Atingido o Promontório de Sagres começa a sulcar os mares sob o impulso e orientação do Infante D. Henrique. Agora é Portugal-marinheiro, Portugal das descobertas que o Cortejo nos sugere com expressivo figurado.
Já vão Afonso de Albuquerque, D. João de Castro, vice-reis da Índia, S. Francisco Xavier, S. João de Brito, propagadores da Fé.
Camões, com os Lusíadas, crestado pelos sóis da África, da Índia e de Macau, canta as glórias dos portugueses.

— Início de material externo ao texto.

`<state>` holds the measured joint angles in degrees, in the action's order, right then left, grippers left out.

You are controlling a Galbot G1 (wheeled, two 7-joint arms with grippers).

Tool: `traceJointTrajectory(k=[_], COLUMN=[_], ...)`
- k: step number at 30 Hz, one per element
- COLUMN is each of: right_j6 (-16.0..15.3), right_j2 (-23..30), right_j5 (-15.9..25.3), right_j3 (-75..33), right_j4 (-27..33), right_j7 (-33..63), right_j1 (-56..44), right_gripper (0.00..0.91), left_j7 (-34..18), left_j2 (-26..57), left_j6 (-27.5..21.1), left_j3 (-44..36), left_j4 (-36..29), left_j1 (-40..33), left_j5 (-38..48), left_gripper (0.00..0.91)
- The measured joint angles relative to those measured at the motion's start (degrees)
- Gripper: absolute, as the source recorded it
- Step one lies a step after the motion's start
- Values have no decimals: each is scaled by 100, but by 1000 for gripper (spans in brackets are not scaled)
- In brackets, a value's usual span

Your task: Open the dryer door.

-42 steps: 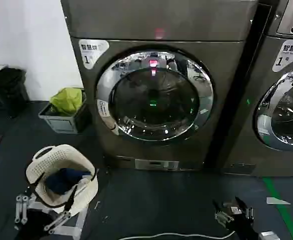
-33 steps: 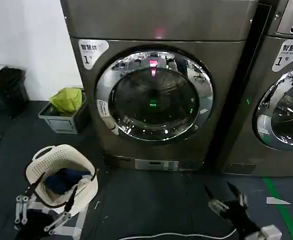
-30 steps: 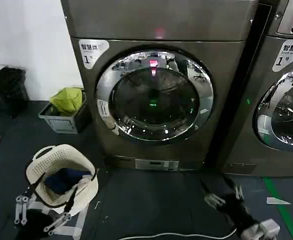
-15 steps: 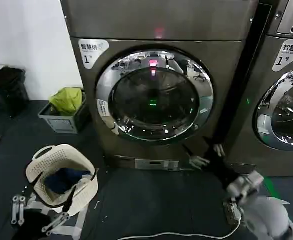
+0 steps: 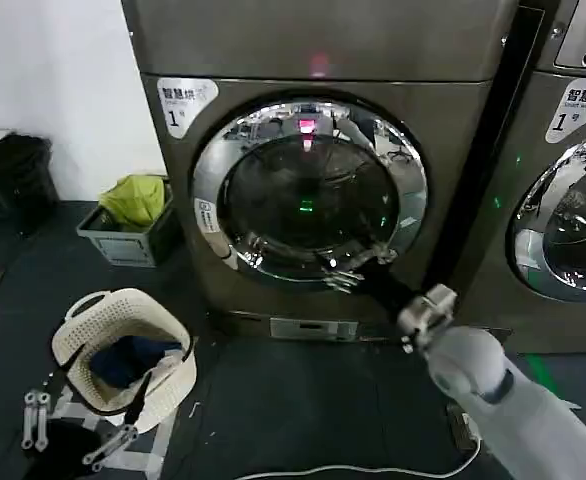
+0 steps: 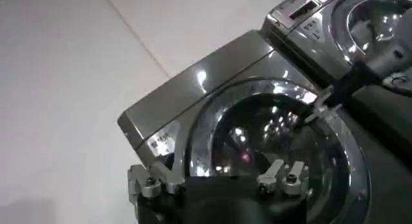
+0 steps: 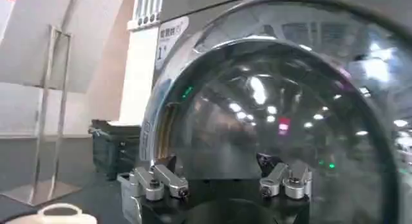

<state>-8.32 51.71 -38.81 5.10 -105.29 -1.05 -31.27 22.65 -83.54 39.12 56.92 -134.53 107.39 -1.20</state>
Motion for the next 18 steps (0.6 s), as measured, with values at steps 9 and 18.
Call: traceJointTrajectory(k=[9, 18], right_j6=[-36, -162], right_j2=[326, 672], right_j5=[-1, 36], right_j3=[632, 969], right_j4=[572, 944], right_j7=[111, 316], right_j1=[731, 1056], right_gripper=[907, 907], left_j7=[2, 2], left_j2=[-13, -23], left_j6=[-2, 0], left_j3=[5, 1], left_j4=[0, 25], left_j1=[0, -8], left_j5=[-9, -23], left_gripper=[907, 907])
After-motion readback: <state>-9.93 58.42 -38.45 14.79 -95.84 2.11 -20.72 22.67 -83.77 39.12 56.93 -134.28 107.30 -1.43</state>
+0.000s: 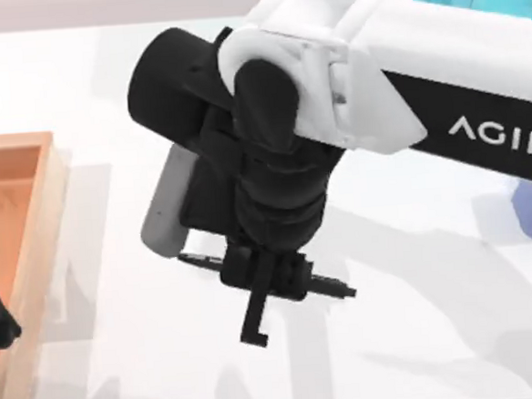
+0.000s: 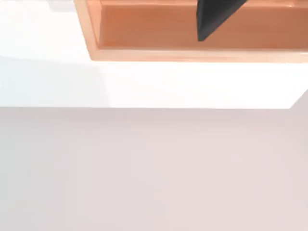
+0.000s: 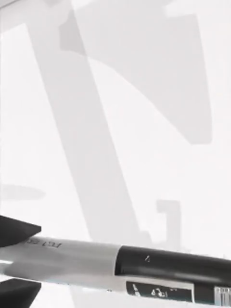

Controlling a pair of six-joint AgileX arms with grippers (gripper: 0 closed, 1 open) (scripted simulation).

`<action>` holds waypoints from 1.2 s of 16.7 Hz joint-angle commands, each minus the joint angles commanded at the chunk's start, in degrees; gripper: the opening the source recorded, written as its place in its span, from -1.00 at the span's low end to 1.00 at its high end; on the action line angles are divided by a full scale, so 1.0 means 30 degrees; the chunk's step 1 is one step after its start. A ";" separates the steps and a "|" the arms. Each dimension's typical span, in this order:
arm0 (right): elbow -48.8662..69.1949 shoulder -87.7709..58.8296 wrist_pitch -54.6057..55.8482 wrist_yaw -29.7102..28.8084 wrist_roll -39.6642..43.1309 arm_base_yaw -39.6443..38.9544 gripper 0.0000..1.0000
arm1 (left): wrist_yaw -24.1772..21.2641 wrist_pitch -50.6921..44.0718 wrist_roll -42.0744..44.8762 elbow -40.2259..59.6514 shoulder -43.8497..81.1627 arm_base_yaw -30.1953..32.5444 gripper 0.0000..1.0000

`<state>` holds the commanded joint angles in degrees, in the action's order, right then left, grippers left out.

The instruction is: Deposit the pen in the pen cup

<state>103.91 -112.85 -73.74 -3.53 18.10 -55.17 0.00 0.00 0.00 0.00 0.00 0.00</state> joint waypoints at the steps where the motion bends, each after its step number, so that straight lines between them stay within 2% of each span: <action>1: -0.0209 0.0058 0.0670 0.0780 0.0091 0.0637 -1.00 | 0.0000 0.0000 0.0000 0.0000 0.0000 0.0000 1.00; 6: -0.2483 0.0379 0.5676 0.6887 0.0770 0.5683 -1.00 | 0.0000 0.0000 0.0000 0.0000 0.0000 0.0000 1.00; 16: -1.1621 0.1276 1.9297 2.2510 0.2895 1.9657 -1.00 | 0.0000 0.0000 0.0000 0.0000 0.0000 0.0000 1.00; 20: -1.4797 0.2285 2.5121 2.8645 0.3897 2.4297 -1.00 | 0.0000 0.0000 0.0000 0.0000 0.0000 0.0000 1.00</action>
<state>59.52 -106.00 1.62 82.41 29.79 17.72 0.00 0.00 0.00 0.00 0.00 0.00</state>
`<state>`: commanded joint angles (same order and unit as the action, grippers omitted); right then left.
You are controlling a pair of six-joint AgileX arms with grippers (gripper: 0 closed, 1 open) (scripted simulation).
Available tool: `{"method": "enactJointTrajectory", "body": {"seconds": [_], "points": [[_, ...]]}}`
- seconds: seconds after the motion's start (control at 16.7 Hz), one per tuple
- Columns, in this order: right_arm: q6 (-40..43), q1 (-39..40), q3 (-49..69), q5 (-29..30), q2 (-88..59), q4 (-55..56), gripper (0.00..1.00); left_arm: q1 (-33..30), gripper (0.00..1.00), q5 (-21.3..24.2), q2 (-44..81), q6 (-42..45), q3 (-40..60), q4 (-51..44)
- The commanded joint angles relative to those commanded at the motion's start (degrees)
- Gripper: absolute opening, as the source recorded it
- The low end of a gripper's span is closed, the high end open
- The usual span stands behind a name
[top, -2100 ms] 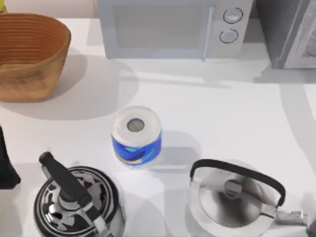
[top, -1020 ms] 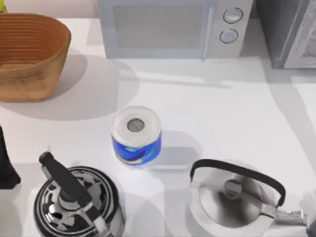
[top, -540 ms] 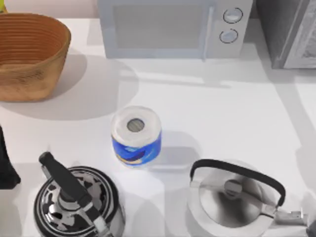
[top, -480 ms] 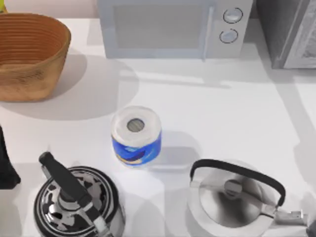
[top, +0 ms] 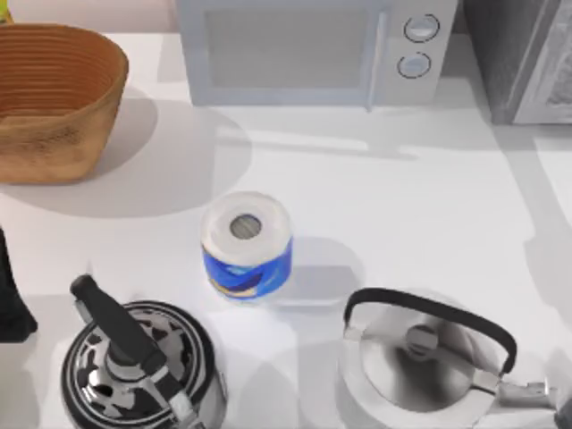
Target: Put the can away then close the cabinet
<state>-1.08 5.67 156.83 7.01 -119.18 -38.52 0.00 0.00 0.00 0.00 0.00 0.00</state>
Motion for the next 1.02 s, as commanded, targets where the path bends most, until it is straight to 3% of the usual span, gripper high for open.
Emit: {"method": "enactJointTrajectory", "body": {"seconds": [0.06, 0.84, 1.02], "points": [[0.0, 0.0, 0.0, 0.0, 0.0, 0.0, 0.00, 0.0, 1.00, 0.0, 0.0, 0.0, 0.0, 0.0], [0.0, 0.0, 0.0, 0.0, 0.0, 0.0, 0.98, 0.0, 1.00, 0.0, 0.0, 0.0, 0.0, 0.0], [0.0, 0.0, 0.0, 0.0, 0.0, 0.0, 1.00, 0.0, 1.00, 0.0, 0.0, 0.0, 0.0, 0.0]]}}
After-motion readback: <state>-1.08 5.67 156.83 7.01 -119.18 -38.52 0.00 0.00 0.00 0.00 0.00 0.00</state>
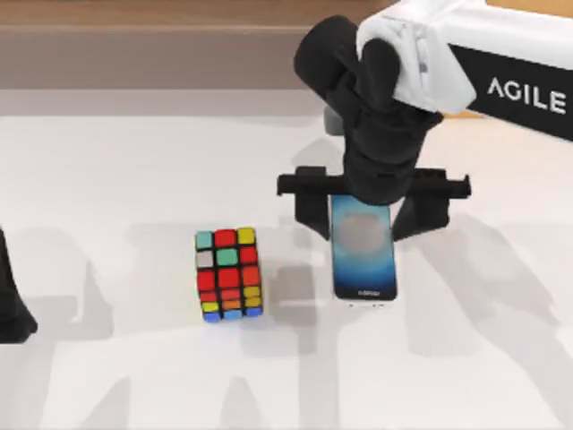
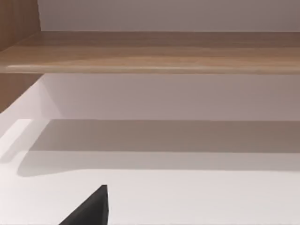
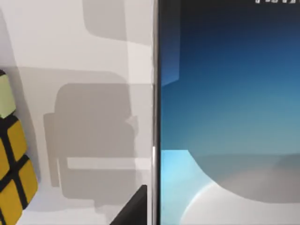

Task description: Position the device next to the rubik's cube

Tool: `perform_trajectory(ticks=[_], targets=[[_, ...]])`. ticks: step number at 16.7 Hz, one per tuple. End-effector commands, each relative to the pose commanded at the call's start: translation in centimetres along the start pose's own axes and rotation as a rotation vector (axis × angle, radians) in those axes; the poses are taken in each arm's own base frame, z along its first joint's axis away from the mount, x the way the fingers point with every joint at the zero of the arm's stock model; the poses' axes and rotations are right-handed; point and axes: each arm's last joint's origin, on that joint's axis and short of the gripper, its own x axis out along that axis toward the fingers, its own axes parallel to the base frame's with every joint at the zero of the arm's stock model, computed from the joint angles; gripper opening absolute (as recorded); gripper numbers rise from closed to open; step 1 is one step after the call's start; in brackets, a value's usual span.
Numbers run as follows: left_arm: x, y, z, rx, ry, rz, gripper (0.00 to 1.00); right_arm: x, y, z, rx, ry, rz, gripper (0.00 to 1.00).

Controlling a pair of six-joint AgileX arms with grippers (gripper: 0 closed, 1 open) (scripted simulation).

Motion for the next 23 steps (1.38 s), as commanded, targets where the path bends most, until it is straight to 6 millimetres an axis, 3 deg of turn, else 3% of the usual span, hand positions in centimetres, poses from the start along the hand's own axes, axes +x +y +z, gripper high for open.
perform_trajectory(ticks=[8, 16, 21, 23], targets=[[0.0, 0.0, 0.0, 0.0, 0.0, 0.0, 1.0, 1.4, 0.2, 0.0, -0.003, -0.022, 0.017, 0.0], [0.0, 0.0, 0.0, 0.0, 0.0, 0.0, 1.0, 5.5, -0.3, -0.6, -0.005, 0.047, -0.043, 0.0], [0.0, 0.0, 0.0, 0.0, 0.0, 0.0, 1.0, 5.6, -0.3, -0.7, -0.005, 0.049, -0.045, 0.0], [0.0, 0.0, 0.0, 0.0, 0.0, 0.0, 1.0, 5.6, -0.3, -0.7, -0.005, 0.049, -0.045, 0.15]])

A Cruz e a Espada de mãos dadas é outra sugestiva legenda. Imponência, grandeza, majestade, são as características deste Cortejo.
Goa é e será sempre portuguesa. Angola, Moçambique, Guiné, etc, são retalhos da alma portuguesa no continente africano. Foram por nós descobertos, desbravados e civilizados.
A evocação do nosso Império no Cortejo assume aspectos emocionais, nesta hora em que os nossos soldados estão a escrever em África páginas de epopeia.
A fechar o Cortejo D. João I, descalço, sob rico pálio, caminha em direcção à Igreja de Nossa Senhora da Oliveira para cumprir o voto feito nas planuras de Aljubarrota na véspera do encontro das suas minguadas hostes com o grande exército do Castelhano invasor.
Atrás do pálio as oferendas: uma meada de ouro, o pelote de combate que o monarca usou no campo da Batalha de Aljubarrota, o altar de prata, riquíssimo tríptico conquistado aos castelhanos, etc.
Na cauda do Cortejo um pelotão de Cavalaria 6. Foi um espectáculo cheio de beleza e de grandeza que em todos deixou viva impressão", escrevia o nosso jornal, felicitando a organização em que "desenvolveu grande actividade João Xavier de Carvalho".